Wednesday, February 20, 2013
DJ: BOJ Morimoto Urges Fiscal Overhaul to Avoid Blunting of Policy Tools
KOCHI, Japan--A senior Bank of Japan policy maker on Wednesday urged the government to put its battered fiscal house in order, warning that central bank monetary easing won't produce the desired effects if worries over public finances push up borrowing costs.
The remarks by Yoshihisa Morimoto, one of the bank's nine policy board members, comes amid growing signs that the BOJ is leaning toward buying longer-term Japanese government bonds as part of its asset-purchase program, a step some analysts say could backfire if the government fails to implement fiscal reforms at the same time.
"The Bank of Japan will carry on with strong monetary easing, including large-scale purchases of government securities," Mr. Morimoto told business leaders in the city of Kochi in Shikoku, southwest Japan.
But "our country's finances stand out in the world for their extremely severe condition," he said. "If confidence in the nation's public finances is shaken, interest rates will rise, making fiscal management even more challenging and possibly undermining the impact of monetary easing."
"For monetary easing to have its full effect," Mr. Morimoto said, "it is important to retain market confidence in efforts to bring the fiscal state back to health."
Mr. Morimoto's comments suggest lingering concerns inside the central bank over Prime Minister Shinzo Abe's "three-arrow" strategy of monetary easing, fiscal spending and growth-boosting measures to tackle deflation and reinvigorate the economy.
At more than 200% of the nation's annual economic output, Japan's public liabilities are among the largest in the world--and they are still expanding. If a combination of aggressive monetary easing and fiscal spending raises suspicions that Japan might be trying to reduce the value of its debt by inflating the economy, investors in JGBs may demand higher interest rates to compensate for those risks, analysts say. Higher yields on government debt usually translate into even higher borrowing costs for businesses and consumers.

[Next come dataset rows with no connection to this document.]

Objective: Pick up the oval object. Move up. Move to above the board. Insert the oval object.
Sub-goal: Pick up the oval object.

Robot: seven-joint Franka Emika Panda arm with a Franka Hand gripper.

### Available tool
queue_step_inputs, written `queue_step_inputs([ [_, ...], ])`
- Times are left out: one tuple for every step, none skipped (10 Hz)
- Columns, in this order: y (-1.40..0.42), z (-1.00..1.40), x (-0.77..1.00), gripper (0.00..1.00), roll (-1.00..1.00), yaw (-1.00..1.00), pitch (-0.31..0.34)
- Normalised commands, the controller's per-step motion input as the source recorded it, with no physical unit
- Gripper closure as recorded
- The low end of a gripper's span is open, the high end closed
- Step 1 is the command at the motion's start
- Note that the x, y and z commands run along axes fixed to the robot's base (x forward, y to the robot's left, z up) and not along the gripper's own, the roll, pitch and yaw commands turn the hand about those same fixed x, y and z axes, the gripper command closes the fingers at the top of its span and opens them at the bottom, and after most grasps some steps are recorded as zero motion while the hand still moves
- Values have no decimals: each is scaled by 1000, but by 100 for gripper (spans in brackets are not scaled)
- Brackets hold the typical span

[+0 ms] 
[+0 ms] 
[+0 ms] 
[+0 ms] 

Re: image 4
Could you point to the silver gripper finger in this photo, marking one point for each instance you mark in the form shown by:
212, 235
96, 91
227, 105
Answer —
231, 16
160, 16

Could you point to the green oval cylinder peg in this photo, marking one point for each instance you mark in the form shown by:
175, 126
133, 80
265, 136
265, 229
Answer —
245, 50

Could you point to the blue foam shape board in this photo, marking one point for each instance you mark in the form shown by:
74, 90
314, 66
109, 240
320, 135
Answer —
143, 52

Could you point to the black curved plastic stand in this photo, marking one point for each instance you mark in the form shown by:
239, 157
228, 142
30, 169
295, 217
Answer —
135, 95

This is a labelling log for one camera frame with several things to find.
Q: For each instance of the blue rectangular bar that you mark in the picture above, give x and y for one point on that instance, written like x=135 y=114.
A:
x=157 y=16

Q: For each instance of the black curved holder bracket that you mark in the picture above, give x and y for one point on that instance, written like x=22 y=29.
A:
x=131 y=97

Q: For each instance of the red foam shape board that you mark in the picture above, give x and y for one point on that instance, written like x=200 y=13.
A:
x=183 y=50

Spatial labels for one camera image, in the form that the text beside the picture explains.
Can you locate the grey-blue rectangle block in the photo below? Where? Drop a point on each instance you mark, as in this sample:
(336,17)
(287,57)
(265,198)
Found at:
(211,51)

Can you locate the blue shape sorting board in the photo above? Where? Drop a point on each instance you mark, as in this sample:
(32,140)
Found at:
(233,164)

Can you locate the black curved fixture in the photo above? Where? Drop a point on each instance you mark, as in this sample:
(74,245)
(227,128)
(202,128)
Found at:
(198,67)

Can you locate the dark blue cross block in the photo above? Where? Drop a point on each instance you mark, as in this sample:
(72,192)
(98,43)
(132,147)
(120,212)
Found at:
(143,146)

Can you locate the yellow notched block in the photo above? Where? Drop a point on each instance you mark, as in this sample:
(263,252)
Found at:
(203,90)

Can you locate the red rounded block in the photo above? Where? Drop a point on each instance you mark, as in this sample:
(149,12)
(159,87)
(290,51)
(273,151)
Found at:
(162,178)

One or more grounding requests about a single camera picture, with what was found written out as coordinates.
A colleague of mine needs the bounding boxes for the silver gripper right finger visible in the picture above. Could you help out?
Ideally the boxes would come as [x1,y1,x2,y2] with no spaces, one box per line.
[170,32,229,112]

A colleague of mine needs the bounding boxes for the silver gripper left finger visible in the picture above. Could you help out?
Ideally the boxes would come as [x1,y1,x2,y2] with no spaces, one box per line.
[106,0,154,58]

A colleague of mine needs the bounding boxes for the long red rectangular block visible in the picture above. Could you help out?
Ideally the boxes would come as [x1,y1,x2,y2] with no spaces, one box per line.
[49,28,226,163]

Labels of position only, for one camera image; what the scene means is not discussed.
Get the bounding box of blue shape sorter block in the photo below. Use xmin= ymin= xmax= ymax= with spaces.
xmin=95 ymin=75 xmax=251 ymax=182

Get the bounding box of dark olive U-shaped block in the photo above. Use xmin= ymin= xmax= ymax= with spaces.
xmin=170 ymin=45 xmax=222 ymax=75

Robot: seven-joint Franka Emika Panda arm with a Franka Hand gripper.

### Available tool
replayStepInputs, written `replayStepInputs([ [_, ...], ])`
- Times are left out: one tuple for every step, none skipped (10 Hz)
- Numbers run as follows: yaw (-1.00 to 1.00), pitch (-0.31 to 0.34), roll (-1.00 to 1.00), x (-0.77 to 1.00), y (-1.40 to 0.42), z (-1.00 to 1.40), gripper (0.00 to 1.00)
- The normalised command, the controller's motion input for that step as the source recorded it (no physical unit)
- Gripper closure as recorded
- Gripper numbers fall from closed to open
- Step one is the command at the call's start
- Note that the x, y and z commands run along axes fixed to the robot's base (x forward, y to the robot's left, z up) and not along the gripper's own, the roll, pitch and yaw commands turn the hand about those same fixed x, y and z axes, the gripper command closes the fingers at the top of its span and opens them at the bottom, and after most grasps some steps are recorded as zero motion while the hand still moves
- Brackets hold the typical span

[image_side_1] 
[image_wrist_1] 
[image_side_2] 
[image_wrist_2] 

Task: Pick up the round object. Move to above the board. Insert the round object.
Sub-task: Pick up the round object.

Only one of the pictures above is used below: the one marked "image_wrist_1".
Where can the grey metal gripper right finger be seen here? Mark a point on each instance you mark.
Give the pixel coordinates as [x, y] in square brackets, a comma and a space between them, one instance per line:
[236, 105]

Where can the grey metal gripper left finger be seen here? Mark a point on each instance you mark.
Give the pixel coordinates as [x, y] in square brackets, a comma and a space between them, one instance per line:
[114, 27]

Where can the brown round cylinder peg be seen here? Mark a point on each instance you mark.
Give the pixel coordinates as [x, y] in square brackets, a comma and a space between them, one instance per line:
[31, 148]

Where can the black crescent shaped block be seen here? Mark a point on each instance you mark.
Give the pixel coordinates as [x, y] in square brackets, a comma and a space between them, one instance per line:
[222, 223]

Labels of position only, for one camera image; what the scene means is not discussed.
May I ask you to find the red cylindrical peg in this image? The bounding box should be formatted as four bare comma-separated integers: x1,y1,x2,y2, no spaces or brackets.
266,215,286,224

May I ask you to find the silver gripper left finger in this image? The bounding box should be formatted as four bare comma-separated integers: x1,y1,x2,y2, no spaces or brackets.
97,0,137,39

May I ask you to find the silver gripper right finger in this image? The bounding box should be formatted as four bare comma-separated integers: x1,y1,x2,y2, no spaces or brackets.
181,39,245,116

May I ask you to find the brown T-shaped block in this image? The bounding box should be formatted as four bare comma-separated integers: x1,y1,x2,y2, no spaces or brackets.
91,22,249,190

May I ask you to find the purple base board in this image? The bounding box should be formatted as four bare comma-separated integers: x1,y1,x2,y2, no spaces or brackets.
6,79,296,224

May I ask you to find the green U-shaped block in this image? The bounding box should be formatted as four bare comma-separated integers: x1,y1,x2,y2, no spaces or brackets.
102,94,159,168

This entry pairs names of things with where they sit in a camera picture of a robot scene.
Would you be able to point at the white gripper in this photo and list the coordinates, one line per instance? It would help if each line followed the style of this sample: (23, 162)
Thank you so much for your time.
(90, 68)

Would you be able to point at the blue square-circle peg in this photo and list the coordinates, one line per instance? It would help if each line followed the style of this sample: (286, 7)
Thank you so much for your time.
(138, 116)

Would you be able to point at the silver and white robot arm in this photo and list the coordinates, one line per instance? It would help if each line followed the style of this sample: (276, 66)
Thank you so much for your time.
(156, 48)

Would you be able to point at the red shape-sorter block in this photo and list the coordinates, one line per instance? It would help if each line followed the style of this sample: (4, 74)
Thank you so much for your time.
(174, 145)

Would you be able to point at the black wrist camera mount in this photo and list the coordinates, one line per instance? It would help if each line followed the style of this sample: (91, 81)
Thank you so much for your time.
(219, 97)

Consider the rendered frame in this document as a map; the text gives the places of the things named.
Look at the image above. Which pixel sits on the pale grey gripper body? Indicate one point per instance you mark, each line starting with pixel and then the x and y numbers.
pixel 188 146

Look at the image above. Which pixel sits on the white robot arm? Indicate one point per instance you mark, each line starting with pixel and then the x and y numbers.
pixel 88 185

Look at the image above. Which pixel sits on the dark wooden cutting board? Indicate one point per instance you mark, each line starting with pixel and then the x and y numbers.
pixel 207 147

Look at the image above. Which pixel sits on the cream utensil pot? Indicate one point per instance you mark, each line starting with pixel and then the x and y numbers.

But a prevalent view in the market is that the central bank has no choice but to keep easing its policy because of a 2% inflation target it adopted in January, a high hurdle for a Japanese economy still in the thrall of deflation. Signaling the BOJ's readiness to act again in the future, Mr. Morimoto said the bank will take "appropriate steps at the right time."

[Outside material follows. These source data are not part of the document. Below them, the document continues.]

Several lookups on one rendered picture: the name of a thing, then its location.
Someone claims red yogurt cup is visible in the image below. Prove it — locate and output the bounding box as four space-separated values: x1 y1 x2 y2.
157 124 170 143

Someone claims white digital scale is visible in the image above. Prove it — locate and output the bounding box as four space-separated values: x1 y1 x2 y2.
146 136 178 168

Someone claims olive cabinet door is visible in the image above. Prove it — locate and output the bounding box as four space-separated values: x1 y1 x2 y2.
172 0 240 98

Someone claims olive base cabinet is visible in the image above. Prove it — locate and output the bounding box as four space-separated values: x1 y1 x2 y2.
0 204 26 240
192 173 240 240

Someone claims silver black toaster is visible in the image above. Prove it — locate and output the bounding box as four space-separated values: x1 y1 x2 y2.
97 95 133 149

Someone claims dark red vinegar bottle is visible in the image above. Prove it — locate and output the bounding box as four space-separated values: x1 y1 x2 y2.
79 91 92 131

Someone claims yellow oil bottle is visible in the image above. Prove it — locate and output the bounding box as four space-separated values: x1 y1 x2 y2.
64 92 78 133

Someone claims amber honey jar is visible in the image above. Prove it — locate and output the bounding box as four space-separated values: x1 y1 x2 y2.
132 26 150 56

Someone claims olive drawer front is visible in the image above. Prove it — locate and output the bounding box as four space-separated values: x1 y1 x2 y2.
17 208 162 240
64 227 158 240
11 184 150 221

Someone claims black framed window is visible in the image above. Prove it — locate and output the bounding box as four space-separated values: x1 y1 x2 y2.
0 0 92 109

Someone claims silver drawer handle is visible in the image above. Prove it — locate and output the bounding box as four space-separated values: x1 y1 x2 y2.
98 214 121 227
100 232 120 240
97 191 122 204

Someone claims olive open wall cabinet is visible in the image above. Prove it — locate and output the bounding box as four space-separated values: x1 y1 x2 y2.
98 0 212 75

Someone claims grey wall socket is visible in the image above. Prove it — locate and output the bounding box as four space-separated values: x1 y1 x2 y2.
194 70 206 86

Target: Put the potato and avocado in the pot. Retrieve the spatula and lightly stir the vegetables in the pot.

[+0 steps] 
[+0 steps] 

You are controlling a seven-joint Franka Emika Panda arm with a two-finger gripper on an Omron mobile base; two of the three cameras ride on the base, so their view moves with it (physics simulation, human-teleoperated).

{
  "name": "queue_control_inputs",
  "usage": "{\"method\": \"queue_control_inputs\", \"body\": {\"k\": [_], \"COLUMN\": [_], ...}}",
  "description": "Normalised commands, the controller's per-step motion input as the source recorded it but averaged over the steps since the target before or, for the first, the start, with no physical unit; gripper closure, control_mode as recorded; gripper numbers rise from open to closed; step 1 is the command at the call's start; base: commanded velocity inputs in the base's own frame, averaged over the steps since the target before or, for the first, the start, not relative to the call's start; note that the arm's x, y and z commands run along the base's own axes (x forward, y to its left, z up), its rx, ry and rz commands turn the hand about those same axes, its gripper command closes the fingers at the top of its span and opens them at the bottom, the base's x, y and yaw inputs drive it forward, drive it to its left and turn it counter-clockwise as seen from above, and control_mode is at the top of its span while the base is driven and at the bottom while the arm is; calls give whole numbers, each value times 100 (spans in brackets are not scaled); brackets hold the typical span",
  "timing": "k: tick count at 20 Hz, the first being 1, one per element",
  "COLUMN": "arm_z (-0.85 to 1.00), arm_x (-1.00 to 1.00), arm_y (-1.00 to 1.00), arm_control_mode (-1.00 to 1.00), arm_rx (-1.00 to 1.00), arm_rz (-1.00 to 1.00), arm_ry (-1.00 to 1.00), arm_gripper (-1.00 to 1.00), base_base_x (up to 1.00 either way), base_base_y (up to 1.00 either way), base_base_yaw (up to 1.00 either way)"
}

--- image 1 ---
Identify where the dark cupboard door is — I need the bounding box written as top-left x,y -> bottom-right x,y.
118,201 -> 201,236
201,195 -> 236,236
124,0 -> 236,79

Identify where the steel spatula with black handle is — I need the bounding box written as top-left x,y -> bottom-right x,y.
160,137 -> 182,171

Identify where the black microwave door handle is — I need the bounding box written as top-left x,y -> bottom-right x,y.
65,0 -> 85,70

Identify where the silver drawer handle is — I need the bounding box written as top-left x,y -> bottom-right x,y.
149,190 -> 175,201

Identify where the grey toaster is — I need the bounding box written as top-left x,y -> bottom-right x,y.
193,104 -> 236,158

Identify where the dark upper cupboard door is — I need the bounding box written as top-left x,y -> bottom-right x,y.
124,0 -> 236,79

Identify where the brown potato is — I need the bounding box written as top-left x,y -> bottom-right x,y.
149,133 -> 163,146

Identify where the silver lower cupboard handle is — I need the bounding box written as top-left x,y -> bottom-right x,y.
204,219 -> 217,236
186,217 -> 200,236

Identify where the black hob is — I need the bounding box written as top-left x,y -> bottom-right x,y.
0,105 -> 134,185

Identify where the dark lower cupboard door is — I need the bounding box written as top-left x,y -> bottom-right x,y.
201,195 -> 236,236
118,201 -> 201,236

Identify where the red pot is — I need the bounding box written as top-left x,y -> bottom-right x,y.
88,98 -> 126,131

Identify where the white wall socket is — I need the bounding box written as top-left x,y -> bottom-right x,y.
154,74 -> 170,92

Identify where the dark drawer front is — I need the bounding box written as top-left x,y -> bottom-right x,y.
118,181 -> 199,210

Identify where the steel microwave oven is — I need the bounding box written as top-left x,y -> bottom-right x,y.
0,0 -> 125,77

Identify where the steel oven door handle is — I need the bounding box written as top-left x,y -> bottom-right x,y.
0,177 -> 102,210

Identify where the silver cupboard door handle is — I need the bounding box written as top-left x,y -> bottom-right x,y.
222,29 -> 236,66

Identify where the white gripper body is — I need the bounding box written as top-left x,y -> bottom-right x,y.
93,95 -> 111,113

BOJ meeting minutes released Tuesday revealed that some board members said during the bank's January meeting that one "option" would be for the central bank to extend the maximum maturity of JGBs the BOJ buys to around five years from the current three years.
While traders have long expected the bank to move in that direction, BOJ officials have been worried that doing so could spark market suspicions that it is "monetizing" public debt, often considered a recipe for high inflation.
On a more positive note, Mr. Morimoto said he expects Japan's economy will return to a "moderate recovery path" toward the middle of this year. The yen's recent decline is expected to underpin Japanese exports and corporate profits, he added.